Write out exactly, please, the lines from the one containing "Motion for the" to the end of the material.

● ● ●

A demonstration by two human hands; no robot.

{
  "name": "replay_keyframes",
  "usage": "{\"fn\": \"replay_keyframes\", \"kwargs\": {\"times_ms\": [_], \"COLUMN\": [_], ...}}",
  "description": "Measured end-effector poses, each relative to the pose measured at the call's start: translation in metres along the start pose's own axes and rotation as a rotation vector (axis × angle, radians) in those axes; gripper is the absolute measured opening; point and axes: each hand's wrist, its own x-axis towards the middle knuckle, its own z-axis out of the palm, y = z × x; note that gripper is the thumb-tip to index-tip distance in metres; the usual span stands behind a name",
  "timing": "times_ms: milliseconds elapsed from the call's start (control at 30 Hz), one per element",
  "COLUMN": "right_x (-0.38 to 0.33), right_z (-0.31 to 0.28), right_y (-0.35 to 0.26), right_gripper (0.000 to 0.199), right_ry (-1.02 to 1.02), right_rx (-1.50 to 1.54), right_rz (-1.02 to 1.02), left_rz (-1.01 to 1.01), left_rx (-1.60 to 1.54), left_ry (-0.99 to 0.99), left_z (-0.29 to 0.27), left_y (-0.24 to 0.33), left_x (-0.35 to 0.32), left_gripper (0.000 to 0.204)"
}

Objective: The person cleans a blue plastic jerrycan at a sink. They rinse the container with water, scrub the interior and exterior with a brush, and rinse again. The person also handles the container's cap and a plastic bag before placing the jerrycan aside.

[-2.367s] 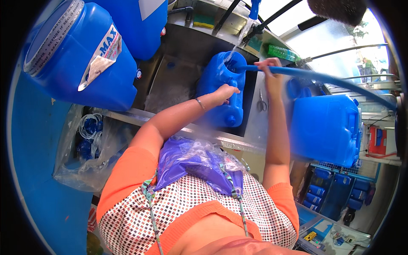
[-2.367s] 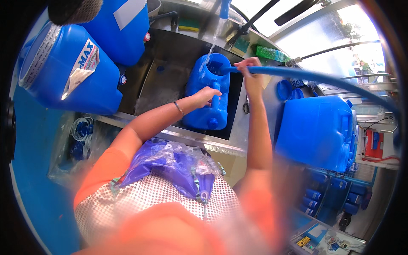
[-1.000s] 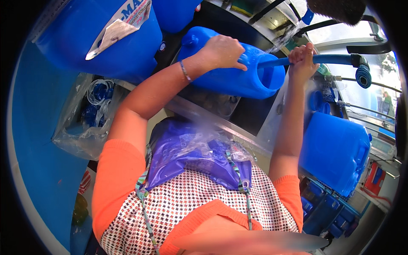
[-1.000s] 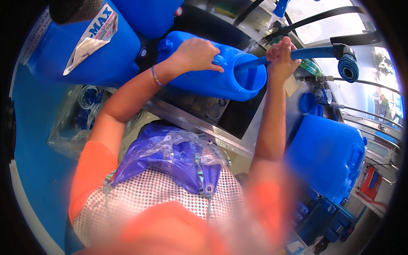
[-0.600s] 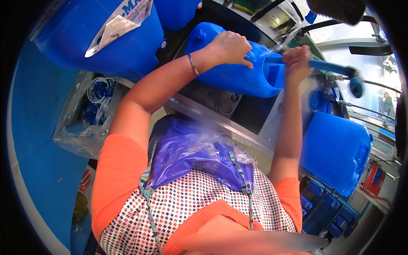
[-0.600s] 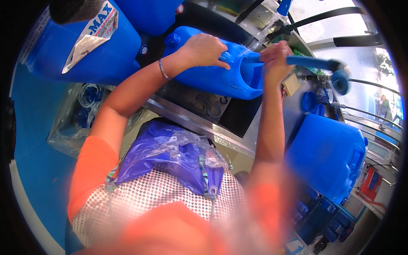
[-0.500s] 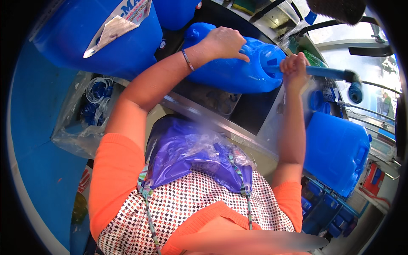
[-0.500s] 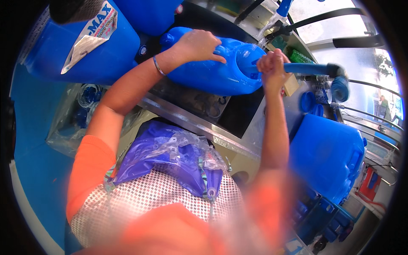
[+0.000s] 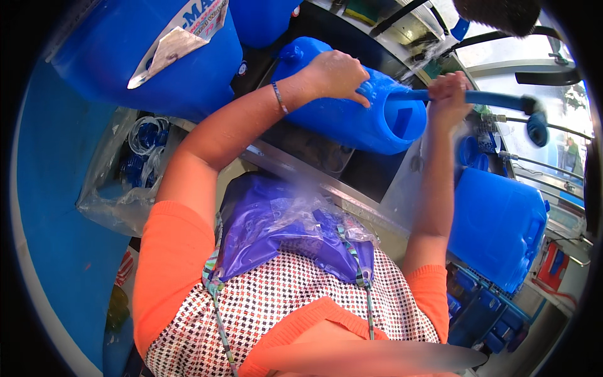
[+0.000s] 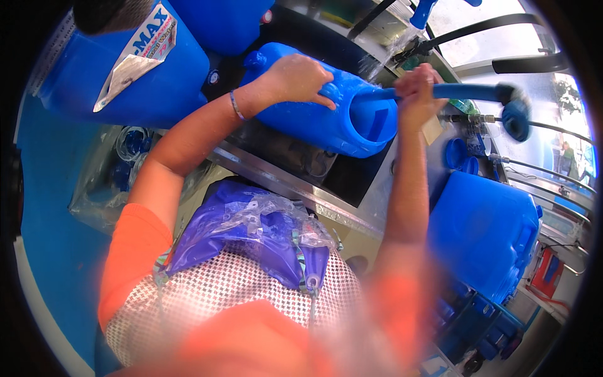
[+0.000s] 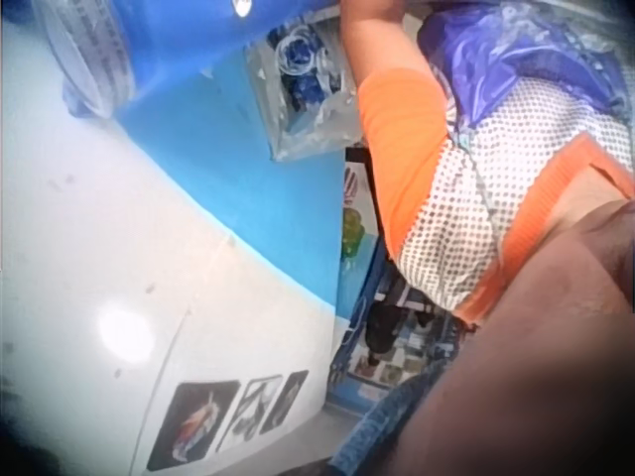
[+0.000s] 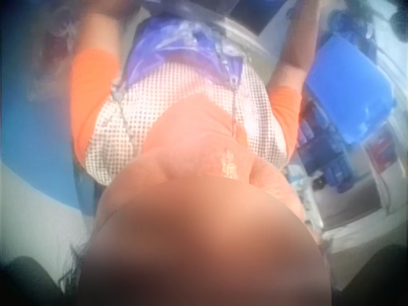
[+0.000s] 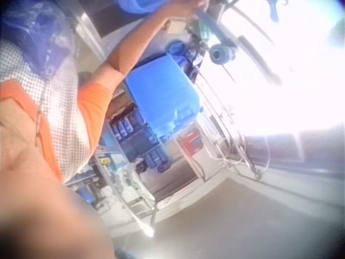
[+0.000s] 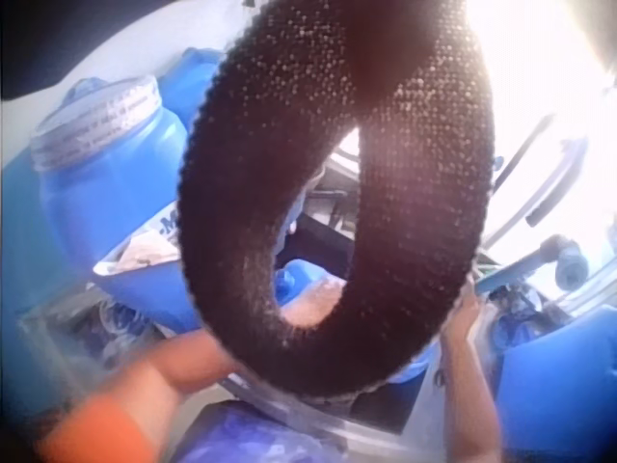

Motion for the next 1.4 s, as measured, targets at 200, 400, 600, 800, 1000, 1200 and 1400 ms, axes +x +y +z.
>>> {"fn": "replay_keyframes", "kwargs": {"times_ms": [200, 400, 600, 800, 1000, 1200, 1400], "right_x": [-0.004, -0.013, -0.009, -0.012, -0.009, 0.001, 0.001], "right_z": [-0.015, -0.015, -0.019, -0.008, -0.011, -0.007, -0.019], "right_y": [-0.011, 0.009, 0.004, 0.011, 0.026, 0.022, 0.014], "right_gripper": [0.040, 0.039, 0.038, 0.039, 0.036, 0.033, 0.038], "right_ry": [-0.289, -0.009, 0.223, 0.166, 0.373, 0.048, 0.133], "right_rx": [0.122, 0.172, -0.066, 0.143, 0.019, 0.147, 0.112], "right_rz": [0.153, 0.079, -0.099, 0.146, -0.139, 0.125, 0.006], "left_rz": [-0.146, -0.164, -0.221, -0.128, -0.236, -0.353, -0.188], "left_rx": [-0.003, -0.017, -0.030, -0.077, -0.034, 0.006, 0.105], "left_ry": [0.020, 0.027, 0.051, 0.044, -0.034, 0.036, 0.067], "left_z": [-0.002, 0.006, 0.003, -0.002, -0.007, -0.013, 0.000], "left_y": [-0.009, 0.006, 0.001, 0.017, 0.013, 0.019, 0.029], "left_x": [-0.003, 0.007, 0.001, 0.019, 0.007, -0.002, -0.005], "left_gripper": [0.057, 0.057, 0.059, 0.059, 0.057, 0.059, 0.064]}}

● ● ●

• _Answer for this exercise_
Motion for the next 1.4 s, as measured, targets at 200, 400, 600, 800, 1000, 1200 and 1400 ms, axes +x +y +z.
>>> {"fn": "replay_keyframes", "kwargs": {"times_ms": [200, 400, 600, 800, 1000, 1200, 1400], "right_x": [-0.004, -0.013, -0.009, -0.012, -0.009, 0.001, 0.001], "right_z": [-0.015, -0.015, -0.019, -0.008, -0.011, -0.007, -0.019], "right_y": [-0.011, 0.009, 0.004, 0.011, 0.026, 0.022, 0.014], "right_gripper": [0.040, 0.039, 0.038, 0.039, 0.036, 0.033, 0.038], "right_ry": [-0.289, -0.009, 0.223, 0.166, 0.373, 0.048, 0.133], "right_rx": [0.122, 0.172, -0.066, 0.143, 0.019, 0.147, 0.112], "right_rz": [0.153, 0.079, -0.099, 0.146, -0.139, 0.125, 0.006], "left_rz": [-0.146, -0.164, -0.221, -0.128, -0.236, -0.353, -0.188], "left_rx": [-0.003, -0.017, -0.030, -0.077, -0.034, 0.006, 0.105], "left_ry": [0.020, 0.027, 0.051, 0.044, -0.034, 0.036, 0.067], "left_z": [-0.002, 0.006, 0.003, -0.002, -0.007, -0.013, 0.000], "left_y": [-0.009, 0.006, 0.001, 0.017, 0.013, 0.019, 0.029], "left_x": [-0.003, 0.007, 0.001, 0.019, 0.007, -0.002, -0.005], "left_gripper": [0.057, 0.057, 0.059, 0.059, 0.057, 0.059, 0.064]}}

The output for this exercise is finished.